Open turian opened 11 months ago
I have the same issue
The reason this currently doesn't work is that the desired behavior for reduction="none"
when using the multi-resolution loss is a bit ambiguous. Since each STFTLoss
will produce a different shape both in the frequency axis and the time axis it is not possible to combine them into a single loss tensor, as is the normal behavior.
We could consider returning an list of tensors that correspond to each STFTLoss
output, but this would provide a different return type than the normal behavior which is just a single tensor. Would this address your applications @turian, @mcherep?
I think this would work for me, what I need is to have one aggregated loss per batch instead of aggregating over all dimensions. Let me know if I'm missing something!
Perhaps the best way to achieve the desired behavior right now is to manage a set of STFTLoss
instances yourself. That way you can define the behavior of how they are aggregated, in this case without any. I am hesitant to add more complexity to the possible return types of MultiResolutionSTFTLoss
class if we can avoid it. This class is really just a wrapper around STFTLoss
for convenience. Here is a potential example.
import torch
import auraloss
fft_sizes = [512, 1024, 2048]
win_lengths = [512, 1024, 2048]
hop_sizes = [256, 512, 1024]
reduction = "none"
loss_fns = torch.nn.ModuleList()
for fft_size, win_length, hop_size in zip(fft_sizes, win_lengths, hop_sizes):
loss_fns.append(auraloss.freq.STFTLoss(fft_size, hop_size, win_length, reduction=reduction))
bs = 4
chs = 1
seq_len = 131072
x = torch.randn(bs, chs, seq_len)
y = torch.randn(bs, chs, seq_len)
for loss_fn in loss_fns:
loss = loss_fn(x, y)
print(loss.shape)
outputs
torch.Size([4, 257, 513])
torch.Size([4, 513, 257])
torch.Size([4, 1025, 129])
Great, I will do this instead.

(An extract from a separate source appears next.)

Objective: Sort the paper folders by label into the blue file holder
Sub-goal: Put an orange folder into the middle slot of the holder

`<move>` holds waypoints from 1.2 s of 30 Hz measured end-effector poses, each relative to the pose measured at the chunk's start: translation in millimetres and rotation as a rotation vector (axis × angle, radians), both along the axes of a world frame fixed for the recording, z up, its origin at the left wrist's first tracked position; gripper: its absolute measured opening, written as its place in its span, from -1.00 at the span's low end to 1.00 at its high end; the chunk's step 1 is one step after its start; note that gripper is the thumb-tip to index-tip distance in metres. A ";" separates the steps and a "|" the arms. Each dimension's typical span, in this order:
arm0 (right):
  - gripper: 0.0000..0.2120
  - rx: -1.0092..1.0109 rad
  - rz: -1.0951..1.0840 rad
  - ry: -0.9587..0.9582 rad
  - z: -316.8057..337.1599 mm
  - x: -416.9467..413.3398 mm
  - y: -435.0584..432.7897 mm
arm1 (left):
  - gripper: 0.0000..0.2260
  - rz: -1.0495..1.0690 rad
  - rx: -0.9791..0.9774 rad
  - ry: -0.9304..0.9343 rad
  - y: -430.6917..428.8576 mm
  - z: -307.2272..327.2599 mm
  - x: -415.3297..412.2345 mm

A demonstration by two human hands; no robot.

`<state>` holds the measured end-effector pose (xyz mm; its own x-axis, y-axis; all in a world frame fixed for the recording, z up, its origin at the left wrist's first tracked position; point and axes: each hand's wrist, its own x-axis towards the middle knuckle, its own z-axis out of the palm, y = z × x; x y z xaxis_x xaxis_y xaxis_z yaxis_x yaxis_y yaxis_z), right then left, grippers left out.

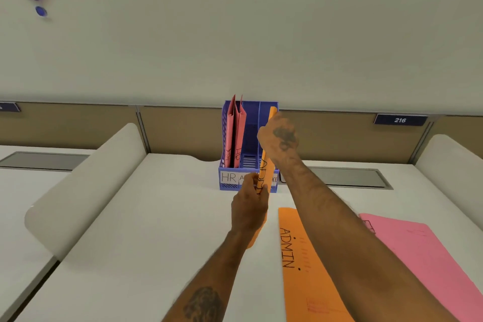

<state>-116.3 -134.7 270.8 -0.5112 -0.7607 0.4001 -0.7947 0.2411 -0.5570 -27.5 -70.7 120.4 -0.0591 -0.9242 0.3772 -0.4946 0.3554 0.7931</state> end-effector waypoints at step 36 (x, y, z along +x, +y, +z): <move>-0.66 -0.454 0.209 0.133 16.5 -11.3 -156.3 | -0.18 -0.203 -0.196 -0.871 -267.7 70.6 43.4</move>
<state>-127.6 -291.0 287.3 -0.2888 -0.5761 0.7646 -0.8712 -0.1731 -0.4594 16.0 -338.4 191.0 -0.5506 -0.7890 0.2726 -0.8030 0.5898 0.0854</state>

Thanks so much!
I came up with another hacky way to do this while leveraging all the convenience of the MultiResolutionSTFT
class is to monkey-patch the auraloss.freq.apply_reduction
function in the following way:
auraloss.freq.apply_reduction = lambda losses, reduction: losses.mean(dim=(-1,-2))
(last two dims are STFT bins and frames, reduction averages over them, keeping every other dimension)
@csteinmetz1 Also, I noticed that for spectral convergence loss, despite the option `reduction=None, we nevertheless get a reduced result, because it has been implemented like this:
return torch.norm(y_mag - x_mag, p="fro") / torch.norm(y_mag, p="fro")
instead of
return torch.norm(y_mag - x_mag, p="fro", dim=(-1, -2), keepdim=True) / torch.norm(y_mag, p="fro", dim=(-1, -2), keepdim=True)
and noticing this also made me wonder if the denominator of the current implementation makes sense. I know that few other works like ParallelWaveGAN
implemented this loss in the same way but still I find it rather counterintuitive that it's globally computed instead of "per instance".
gives
What I'm really looking for is a per-instance reduction, which I can compute from reduction=none. Anyway, reduction=none is not working out of the box, which is unfortunately a showstopper for me :(